### [EXERCISE OBJECTIVE]
Show all lines from the data that include the word "green".

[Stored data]
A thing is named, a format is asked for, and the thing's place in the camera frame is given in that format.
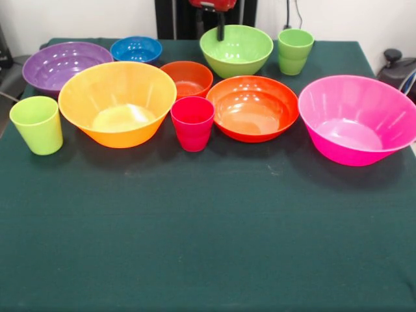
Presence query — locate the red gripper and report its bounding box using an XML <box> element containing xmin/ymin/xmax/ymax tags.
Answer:
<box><xmin>188</xmin><ymin>0</ymin><xmax>237</xmax><ymax>42</ymax></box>

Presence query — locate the green bowl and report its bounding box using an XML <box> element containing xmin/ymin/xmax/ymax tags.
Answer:
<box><xmin>199</xmin><ymin>24</ymin><xmax>274</xmax><ymax>79</ymax></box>

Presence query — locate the small orange-red bowl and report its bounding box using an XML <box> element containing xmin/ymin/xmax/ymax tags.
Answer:
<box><xmin>159</xmin><ymin>60</ymin><xmax>215</xmax><ymax>100</ymax></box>

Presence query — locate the blue bowl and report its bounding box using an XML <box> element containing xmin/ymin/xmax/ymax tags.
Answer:
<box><xmin>109</xmin><ymin>36</ymin><xmax>163</xmax><ymax>66</ymax></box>

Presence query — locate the green cup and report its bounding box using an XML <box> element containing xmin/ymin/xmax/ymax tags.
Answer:
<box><xmin>277</xmin><ymin>28</ymin><xmax>315</xmax><ymax>77</ymax></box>

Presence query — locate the wide orange-red bowl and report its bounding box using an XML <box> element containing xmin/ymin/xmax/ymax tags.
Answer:
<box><xmin>205</xmin><ymin>75</ymin><xmax>300</xmax><ymax>144</ymax></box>

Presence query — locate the magenta red cup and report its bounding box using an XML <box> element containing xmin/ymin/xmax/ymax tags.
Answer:
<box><xmin>170</xmin><ymin>96</ymin><xmax>216</xmax><ymax>153</ymax></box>

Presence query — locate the large yellow-orange bowl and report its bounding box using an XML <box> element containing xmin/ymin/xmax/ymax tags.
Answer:
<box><xmin>58</xmin><ymin>60</ymin><xmax>177</xmax><ymax>150</ymax></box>

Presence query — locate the purple bowl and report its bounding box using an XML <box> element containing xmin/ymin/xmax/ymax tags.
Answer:
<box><xmin>21</xmin><ymin>41</ymin><xmax>114</xmax><ymax>98</ymax></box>

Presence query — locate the pink bowl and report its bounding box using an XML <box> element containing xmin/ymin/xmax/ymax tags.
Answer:
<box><xmin>298</xmin><ymin>75</ymin><xmax>416</xmax><ymax>167</ymax></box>

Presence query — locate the lime yellow cup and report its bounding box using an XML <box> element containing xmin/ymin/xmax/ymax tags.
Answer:
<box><xmin>9</xmin><ymin>96</ymin><xmax>64</xmax><ymax>156</ymax></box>

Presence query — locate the dark green tablecloth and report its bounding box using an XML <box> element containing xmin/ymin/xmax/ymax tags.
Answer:
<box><xmin>0</xmin><ymin>38</ymin><xmax>416</xmax><ymax>312</ymax></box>

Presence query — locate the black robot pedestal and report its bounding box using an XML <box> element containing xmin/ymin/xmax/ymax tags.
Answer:
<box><xmin>154</xmin><ymin>0</ymin><xmax>257</xmax><ymax>40</ymax></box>

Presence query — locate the black wall cable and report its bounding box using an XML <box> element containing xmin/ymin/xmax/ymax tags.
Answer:
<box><xmin>284</xmin><ymin>0</ymin><xmax>304</xmax><ymax>31</ymax></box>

### [RESPONSE]
Presence query — locate the green bowl and report its bounding box using an XML <box> element containing xmin/ymin/xmax/ymax tags.
Presence query — locate the green cup and report its bounding box using an XML <box> element containing xmin/ymin/xmax/ymax tags.
Presence query — locate the dark green tablecloth and report its bounding box using an XML <box> element containing xmin/ymin/xmax/ymax tags.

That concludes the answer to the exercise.